The Music Collection includes such features of interest as:
The full back runs of four journals that began publication in the 19th century: Archiv für Musikwissenschaft (1899); Journal of the Royal Musical Association (1874); The Musical Times (1844); and Tijdschrift van de Koninklijke Vereniging voor nederlandse Muziekgeschiedenis (1869).
The historical volumes of The Musical Times, which has, since 1884, published obituaries of all of the major 19th and 20th century European composers including Brahms, Chopin, Ravel, Liszt and Verdi.
Musical Quarterly, which contains articles written by important composers and musicologists such as Aaron Copland, Arnold Schoenberg, Henry Cowell, and Camille Saint-Saens.
Latin American Music Review, which explores the historical, ethnographic, and sociocultural dimensions of Latin American music around the world, and is one of a number of journals in the collection focusing on international music and ethnomusicology.
c. International Inventory of Musical Sources (Repertoire International des Sources Musicales) (RISM)
International Inventory of Musical Sources (RISM) [http://biblioline.nisc.com/scripts/login.dll?BiblioLine&dbname=QRISM] is now available to all campuses, except UCR. RISM was the #1 priority for UC music selectors in 2003-2004. Participating campuses will pay an annual subscription fee.

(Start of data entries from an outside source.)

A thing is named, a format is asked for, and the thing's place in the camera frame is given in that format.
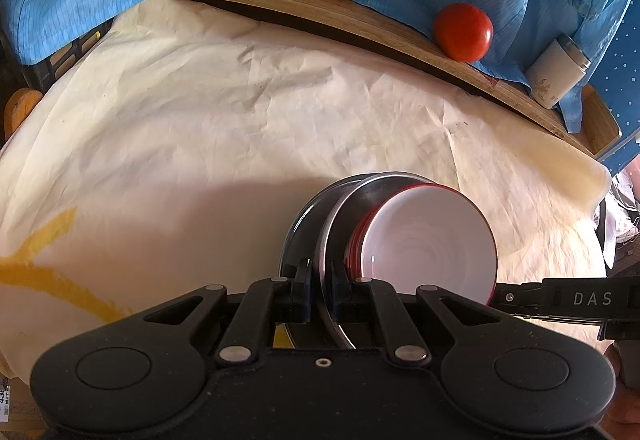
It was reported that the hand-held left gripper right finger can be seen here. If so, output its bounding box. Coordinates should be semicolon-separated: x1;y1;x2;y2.
329;262;501;366

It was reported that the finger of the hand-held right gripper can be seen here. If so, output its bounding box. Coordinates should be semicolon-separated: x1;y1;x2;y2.
492;281;548;321

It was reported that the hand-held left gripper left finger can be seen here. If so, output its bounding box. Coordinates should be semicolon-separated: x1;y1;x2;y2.
142;257;321;366

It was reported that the large steel plate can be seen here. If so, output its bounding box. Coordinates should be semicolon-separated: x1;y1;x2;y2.
278;173;386;350

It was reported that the steel bowl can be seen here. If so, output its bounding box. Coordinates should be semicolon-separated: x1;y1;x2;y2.
321;171;438;352

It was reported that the person's right hand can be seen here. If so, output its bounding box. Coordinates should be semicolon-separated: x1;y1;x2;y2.
607;340;640;426

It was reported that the white crumpled cloth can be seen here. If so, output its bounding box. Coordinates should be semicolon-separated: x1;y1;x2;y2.
612;167;640;241

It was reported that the cream table cloth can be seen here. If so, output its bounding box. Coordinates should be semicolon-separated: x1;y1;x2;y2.
0;0;613;381

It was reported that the blue polka dot cloth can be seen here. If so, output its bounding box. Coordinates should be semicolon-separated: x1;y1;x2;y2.
592;0;640;176

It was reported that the white thermos bottle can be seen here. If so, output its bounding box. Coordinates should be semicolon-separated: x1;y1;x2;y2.
525;34;593;110

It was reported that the wooden shelf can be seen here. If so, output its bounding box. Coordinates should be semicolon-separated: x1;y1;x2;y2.
157;0;623;156

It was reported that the red tomato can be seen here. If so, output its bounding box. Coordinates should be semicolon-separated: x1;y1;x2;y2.
433;2;495;62

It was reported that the cardboard box white label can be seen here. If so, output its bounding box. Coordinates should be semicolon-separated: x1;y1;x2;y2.
0;370;46;440

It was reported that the black plastic crate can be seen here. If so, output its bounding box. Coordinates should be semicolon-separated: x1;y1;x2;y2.
20;17;117;93

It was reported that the tan wooden post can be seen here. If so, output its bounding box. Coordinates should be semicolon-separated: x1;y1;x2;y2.
4;89;42;141

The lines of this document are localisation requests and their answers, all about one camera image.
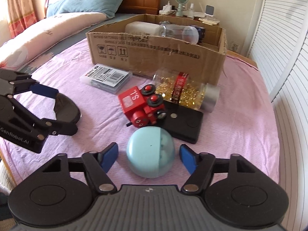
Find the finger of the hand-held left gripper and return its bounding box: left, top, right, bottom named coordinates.
left=0, top=94, right=79, bottom=142
left=0, top=69, right=59, bottom=100

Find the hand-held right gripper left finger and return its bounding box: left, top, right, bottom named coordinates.
left=43, top=142, right=119, bottom=195

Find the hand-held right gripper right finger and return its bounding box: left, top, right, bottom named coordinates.
left=179, top=144, right=257, bottom=195

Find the black oval case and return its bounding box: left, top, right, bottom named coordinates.
left=53, top=94, right=81, bottom=124

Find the teal earbud case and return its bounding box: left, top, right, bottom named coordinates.
left=126, top=126, right=175, bottom=179

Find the brown cardboard box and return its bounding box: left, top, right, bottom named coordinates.
left=86, top=14, right=228, bottom=86

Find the white plastic container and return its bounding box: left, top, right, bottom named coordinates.
left=125, top=22, right=160, bottom=37

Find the clear plastic bottle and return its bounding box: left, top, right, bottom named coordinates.
left=155, top=24, right=200, bottom=44

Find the blue-grey flowered bedsheet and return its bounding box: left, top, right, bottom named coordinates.
left=22, top=13, right=137, bottom=74

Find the black rectangular block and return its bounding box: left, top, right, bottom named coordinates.
left=154, top=100, right=204, bottom=145

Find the red toy train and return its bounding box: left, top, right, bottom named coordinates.
left=118, top=84, right=167, bottom=128

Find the clear flat case white label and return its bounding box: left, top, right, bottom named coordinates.
left=80, top=64, right=133, bottom=95

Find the pink floral quilt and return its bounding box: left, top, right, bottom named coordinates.
left=0, top=12, right=108, bottom=68

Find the jar of yellow capsules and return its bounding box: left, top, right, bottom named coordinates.
left=152, top=67, right=221, bottom=113

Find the pink bed sheet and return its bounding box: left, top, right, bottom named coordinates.
left=0, top=37, right=280, bottom=193

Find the orange patterned curtain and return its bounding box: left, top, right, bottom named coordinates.
left=5, top=0, right=52, bottom=39

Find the white louvred closet door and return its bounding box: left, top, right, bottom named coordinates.
left=248, top=0, right=308, bottom=101
left=269, top=28, right=308, bottom=224

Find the wooden nightstand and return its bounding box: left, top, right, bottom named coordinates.
left=157, top=10, right=222, bottom=30

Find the phone on white stand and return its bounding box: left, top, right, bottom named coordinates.
left=198, top=3, right=220, bottom=25

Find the small green desk fan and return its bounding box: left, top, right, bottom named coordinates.
left=174, top=0, right=190, bottom=18

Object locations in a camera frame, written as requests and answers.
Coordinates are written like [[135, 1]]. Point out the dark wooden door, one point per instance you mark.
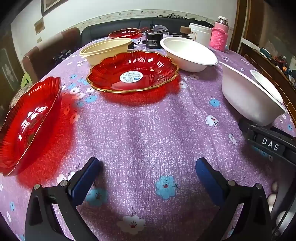
[[8, 69]]

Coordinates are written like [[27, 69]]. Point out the wooden door frame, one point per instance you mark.
[[241, 23]]

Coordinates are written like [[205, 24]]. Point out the bottle in pink knitted sleeve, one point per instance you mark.
[[218, 37]]

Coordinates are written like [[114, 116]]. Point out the brown chair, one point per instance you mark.
[[69, 39]]

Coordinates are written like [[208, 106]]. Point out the yellow wall sticker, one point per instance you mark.
[[39, 25]]

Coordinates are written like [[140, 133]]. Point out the white plastic jar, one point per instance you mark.
[[201, 33]]

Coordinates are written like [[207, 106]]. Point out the dark jar with cork lid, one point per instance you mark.
[[185, 30]]

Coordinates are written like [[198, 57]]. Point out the beige plastic bowl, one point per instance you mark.
[[104, 53]]

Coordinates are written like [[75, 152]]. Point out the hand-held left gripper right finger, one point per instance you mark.
[[209, 183]]

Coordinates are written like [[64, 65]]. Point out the black leather sofa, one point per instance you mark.
[[104, 29]]

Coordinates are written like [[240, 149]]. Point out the framed wall painting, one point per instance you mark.
[[49, 5]]

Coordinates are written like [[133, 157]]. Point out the white paper bowl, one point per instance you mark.
[[242, 92], [266, 83], [185, 51]]

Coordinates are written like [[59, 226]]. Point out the red glass plate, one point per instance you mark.
[[23, 129], [124, 33]]

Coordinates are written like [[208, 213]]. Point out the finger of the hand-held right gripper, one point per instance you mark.
[[246, 129]]

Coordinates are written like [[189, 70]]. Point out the purple floral tablecloth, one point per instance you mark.
[[148, 129]]

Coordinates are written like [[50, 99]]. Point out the red plate with white label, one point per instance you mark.
[[143, 67]]

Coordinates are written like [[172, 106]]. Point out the floral seat cushion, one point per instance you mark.
[[19, 93]]

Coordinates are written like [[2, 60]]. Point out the wall socket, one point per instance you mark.
[[39, 39]]

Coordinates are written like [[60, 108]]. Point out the black power adapter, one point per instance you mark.
[[153, 41]]

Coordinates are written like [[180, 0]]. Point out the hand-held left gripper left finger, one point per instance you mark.
[[84, 183]]

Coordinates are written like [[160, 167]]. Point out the pile of small gadgets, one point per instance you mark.
[[279, 62]]

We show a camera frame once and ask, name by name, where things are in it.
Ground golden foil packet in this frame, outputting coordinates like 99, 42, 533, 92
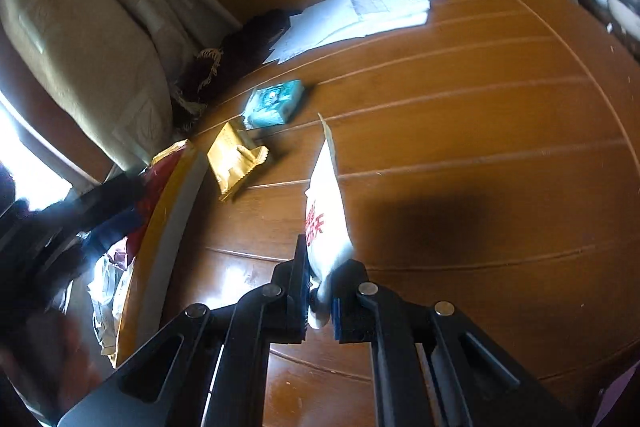
206, 122, 270, 202

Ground white packet with red print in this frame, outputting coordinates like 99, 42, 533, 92
304, 113, 356, 331

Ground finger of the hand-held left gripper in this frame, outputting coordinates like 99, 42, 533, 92
81, 208, 147, 259

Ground stack of white papers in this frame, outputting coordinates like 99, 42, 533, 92
262, 0, 451, 66

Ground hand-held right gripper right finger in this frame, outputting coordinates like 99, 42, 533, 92
331, 258, 586, 427

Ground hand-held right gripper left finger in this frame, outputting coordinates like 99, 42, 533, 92
57, 233, 311, 427

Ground plain white packet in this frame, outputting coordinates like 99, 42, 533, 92
87, 252, 137, 356

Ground beige curtain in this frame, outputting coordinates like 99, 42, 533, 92
0, 0, 242, 180

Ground teal tissue packet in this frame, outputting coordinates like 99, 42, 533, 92
242, 79, 307, 129

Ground window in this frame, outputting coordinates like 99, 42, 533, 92
0, 92, 76, 208

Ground dark fringed cloth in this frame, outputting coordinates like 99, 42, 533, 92
172, 9, 294, 128

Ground yellow cardboard box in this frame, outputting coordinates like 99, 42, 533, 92
112, 141, 209, 369

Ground red and white packet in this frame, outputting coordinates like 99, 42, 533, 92
142, 142, 189, 208

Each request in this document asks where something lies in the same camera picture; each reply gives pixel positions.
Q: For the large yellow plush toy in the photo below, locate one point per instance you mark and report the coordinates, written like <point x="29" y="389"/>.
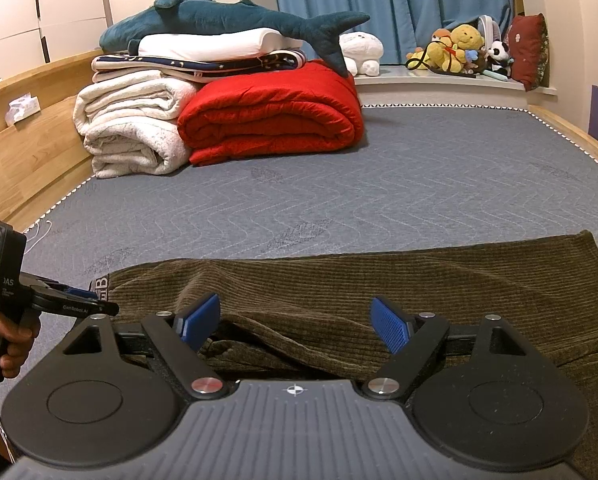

Complementing two SCAP-funded databases, RILM and RIPM, and funded by the campuses, RISM is an anthology of four linked databases that include more than 412,000 records with at least 20,000 new records added each year.
RISM series A/II: “Music manuscripts after 1600” is the most comprehensive annotated index and guide to music manuscripts produced after 1600. It contains more than 380,000 works by over 18,000 composers. The manuscripts are found in over 595 libraries and archives in 31 countries including: Australia, Austria, Belgium, Belarus, Brazil, Canada, Croatia, Czech Republic, Denmark, Finland, France, Great Britain, Hungary, Italy, The Netherlands, Mexico, New Zealand, Norway, Poland, Portugal, Rumania, Russia, Slovenia, Slovakia, Spain, Sweden, Switzerland, Ukraine, Uruguay and USA. The Music manuscript database is linked to three other databases providing additional information to specific content: Composer, Library Sigla and Bibliographic Citations.